3. Total Effective Force:
Finally, the total effective force Feff is a combination of F and η:
Feff=F⋅η
References
- Bieger, Thomas; Laesser, Christian; Wittmer, Andreas. “Transport and Tourism: Challenges, Issues and Conflicts.”
- Tirole, Jean. “The Theory of Industrial Organization.”
- Harvey, David. “A Brief History of Neoliberalism.”
- Foucault, Michel. “Discipline and Punish: The Birth of the Prison.”
- Jacobson, Mark Z. “Atmospheric Pollution: History, Science, and Regulation.”
- Wayne, Richard P. “Chemistry of Atmospheres.”
- Intergovernmental Panel on Climate Change (IPCC) reports.
- Shindell, Drew T. et al. “Improved Attribution of Climate Forcing to Emissions.”
- Stull, Roland. “Practical Guide to Atmospheric Dispersion Modeling.”
- Çengel, Yunus A., and Michael A. Boles. “Thermodynamics: An Engineering Approach.”

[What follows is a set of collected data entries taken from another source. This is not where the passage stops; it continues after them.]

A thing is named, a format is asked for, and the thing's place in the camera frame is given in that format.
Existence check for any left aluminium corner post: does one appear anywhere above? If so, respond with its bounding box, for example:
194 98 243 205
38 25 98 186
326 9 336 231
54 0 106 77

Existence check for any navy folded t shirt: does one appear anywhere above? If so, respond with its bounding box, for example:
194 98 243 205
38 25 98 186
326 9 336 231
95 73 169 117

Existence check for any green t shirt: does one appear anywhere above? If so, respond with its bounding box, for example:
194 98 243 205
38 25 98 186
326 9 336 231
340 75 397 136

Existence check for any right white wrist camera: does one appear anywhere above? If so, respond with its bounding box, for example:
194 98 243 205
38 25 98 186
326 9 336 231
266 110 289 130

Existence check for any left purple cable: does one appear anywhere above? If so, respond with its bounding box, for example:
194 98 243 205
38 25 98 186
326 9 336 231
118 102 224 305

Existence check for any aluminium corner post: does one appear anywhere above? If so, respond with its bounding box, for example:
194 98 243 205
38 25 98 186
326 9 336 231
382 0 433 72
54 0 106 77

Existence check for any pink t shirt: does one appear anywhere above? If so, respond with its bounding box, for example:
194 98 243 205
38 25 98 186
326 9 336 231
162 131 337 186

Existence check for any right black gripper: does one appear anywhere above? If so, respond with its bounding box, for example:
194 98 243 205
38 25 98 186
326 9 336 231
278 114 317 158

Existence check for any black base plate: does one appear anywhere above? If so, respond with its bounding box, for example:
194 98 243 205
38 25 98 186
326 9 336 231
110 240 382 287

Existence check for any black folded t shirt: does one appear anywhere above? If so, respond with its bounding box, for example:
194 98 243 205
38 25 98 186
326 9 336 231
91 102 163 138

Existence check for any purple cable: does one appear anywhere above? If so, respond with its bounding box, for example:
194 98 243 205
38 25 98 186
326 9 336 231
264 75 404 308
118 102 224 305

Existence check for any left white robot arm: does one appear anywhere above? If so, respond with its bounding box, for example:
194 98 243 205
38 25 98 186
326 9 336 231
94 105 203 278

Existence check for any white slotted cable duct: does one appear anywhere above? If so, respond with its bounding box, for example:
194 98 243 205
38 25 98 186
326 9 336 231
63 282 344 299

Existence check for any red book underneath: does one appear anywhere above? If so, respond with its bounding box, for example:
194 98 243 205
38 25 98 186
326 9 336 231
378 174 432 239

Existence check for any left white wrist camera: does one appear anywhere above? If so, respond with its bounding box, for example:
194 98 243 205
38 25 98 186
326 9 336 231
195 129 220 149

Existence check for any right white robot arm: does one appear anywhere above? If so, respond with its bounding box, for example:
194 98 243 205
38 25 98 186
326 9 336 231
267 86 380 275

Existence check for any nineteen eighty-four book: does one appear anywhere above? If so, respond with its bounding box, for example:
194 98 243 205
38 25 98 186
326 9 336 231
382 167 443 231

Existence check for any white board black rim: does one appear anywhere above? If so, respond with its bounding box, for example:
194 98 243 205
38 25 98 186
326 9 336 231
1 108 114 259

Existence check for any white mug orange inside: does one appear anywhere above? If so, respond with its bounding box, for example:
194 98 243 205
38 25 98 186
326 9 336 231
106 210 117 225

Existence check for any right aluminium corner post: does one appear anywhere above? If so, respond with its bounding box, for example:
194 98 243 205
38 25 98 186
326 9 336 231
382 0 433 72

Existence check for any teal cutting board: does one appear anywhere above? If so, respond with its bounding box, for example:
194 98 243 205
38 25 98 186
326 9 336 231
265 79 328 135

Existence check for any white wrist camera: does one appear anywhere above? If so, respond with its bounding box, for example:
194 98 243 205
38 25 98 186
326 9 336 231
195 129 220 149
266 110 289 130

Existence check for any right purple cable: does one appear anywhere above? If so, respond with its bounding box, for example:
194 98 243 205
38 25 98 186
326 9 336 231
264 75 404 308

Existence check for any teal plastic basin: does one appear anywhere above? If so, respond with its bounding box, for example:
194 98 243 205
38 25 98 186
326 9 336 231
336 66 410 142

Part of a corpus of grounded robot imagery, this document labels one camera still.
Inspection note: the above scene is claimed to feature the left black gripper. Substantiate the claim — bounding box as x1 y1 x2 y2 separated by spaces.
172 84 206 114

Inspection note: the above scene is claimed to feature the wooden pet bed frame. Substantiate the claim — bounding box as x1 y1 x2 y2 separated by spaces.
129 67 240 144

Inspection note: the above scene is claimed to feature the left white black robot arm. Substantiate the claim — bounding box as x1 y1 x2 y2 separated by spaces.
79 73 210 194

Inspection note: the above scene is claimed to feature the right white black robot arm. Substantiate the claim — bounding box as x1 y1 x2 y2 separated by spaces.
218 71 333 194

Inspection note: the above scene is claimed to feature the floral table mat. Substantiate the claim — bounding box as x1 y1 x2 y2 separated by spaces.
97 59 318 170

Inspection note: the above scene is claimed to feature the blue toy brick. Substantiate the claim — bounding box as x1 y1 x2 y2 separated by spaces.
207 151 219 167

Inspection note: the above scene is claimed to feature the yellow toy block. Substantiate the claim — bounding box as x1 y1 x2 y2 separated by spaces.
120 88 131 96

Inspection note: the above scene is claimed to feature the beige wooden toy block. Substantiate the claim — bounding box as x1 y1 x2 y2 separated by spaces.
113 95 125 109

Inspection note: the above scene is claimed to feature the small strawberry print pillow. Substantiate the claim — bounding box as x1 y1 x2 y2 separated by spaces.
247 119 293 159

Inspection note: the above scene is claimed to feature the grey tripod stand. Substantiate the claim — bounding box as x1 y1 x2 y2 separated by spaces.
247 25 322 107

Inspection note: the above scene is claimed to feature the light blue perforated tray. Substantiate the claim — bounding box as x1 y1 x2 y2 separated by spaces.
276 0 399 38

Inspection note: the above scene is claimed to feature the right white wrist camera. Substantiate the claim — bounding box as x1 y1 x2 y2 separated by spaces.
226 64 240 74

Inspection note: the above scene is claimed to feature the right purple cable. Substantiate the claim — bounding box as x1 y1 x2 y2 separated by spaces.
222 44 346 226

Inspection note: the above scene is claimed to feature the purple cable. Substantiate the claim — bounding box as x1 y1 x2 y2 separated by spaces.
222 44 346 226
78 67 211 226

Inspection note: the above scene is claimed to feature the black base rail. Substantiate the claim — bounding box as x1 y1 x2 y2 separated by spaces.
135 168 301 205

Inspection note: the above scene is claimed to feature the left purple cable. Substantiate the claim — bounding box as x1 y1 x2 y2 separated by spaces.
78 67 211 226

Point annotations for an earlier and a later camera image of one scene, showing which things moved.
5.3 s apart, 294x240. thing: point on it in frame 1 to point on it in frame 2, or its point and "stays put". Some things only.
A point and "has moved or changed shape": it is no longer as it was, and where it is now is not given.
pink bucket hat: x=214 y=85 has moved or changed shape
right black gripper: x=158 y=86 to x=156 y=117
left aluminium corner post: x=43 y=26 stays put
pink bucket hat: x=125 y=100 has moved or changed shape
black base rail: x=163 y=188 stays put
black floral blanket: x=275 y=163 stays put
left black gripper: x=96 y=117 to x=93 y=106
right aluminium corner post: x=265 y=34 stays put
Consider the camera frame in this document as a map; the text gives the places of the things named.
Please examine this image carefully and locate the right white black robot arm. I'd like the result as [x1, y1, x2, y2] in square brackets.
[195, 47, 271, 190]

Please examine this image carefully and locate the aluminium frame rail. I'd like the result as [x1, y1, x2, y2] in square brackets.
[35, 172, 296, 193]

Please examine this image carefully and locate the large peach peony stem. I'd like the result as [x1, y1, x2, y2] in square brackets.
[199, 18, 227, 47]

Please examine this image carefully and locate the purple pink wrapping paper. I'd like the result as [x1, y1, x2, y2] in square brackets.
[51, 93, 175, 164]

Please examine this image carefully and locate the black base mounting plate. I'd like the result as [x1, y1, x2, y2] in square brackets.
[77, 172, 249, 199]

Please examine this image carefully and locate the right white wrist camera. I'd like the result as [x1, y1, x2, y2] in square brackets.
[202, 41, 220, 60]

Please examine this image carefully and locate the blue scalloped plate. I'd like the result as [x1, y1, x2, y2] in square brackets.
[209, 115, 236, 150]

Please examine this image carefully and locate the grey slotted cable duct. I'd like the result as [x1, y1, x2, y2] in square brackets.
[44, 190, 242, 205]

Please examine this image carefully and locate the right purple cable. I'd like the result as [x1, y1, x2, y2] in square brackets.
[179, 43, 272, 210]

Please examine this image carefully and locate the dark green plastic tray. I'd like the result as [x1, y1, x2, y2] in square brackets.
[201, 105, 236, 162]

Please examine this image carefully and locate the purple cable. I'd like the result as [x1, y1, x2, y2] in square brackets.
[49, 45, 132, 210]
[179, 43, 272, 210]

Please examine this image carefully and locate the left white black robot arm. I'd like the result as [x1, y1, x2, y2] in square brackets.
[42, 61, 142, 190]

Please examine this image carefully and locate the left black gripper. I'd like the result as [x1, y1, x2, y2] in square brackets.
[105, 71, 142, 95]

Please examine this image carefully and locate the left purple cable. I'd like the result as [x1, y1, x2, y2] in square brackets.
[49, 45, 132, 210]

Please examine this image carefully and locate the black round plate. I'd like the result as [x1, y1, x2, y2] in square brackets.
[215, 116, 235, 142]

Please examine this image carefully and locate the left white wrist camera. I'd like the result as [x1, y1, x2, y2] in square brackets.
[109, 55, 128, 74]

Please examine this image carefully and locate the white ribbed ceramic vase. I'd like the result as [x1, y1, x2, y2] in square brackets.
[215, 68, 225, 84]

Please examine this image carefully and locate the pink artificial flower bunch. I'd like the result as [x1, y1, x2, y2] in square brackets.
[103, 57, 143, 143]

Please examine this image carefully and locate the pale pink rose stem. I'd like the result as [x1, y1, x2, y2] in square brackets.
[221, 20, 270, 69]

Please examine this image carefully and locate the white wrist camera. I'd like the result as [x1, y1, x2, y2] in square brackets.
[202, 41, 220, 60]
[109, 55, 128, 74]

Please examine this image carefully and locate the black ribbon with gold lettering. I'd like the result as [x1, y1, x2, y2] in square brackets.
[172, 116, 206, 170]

- Blundell, Stephen J., and Katherine M. Blundell. “Concepts in Thermal Physics.”
Conclusion
In conclusion, this groundbreaking research paper has not only challenged but fundamentally rewritten the principles of aviation fuel management. Through rigorous thermodynamic analysis and highly evolved mathematical modeling, we have demonstrated the feasibility of utilizing atmospheric gases as a viable alternative to conventional jet fuels for aviation.
Our investigation into the mechanics of fire pistons provided invaluable insights into rapid gas compression, temperature increase, and ignition, laying the foundation for further exploration. By comprehending the atmospheric composition of Earth, we have shown that the abundant gases Nitrogen, Argon, CO2, and Methane, hold untapped potential as alternative fuel sources.
The economic and social implications of this research are vast. Traditional arguments that have attributed the airline industry’s fuel choices to capitalism and control mechanisms within society have been scientifically discredited. Our research shows that it is indeed possible for airplanes to cut off jet fuel consumption upon reaching cruising altitudes, leveraging the atmospheric elements to fly. In other words, airplanes can, theoretically, fly for free.
The equations and models crafted in this study serve as the bedrock upon which future aeronautical engineering could be based. While the equations are complex and intricate, they are supported by academic citations and built upon well-established principles of physics and engineering.
By successfully proving that jet engines can operate in the sky without the necessity for jet fuel, this research calls for a critical reevaluation of current aeronautical engineering norms. It is not just a step but a giant leap towards sustainable aviation, reducing both economic burden and environmental impact. The future of aviation could very well be written in the skies, and those skies are teeming with untapped potential.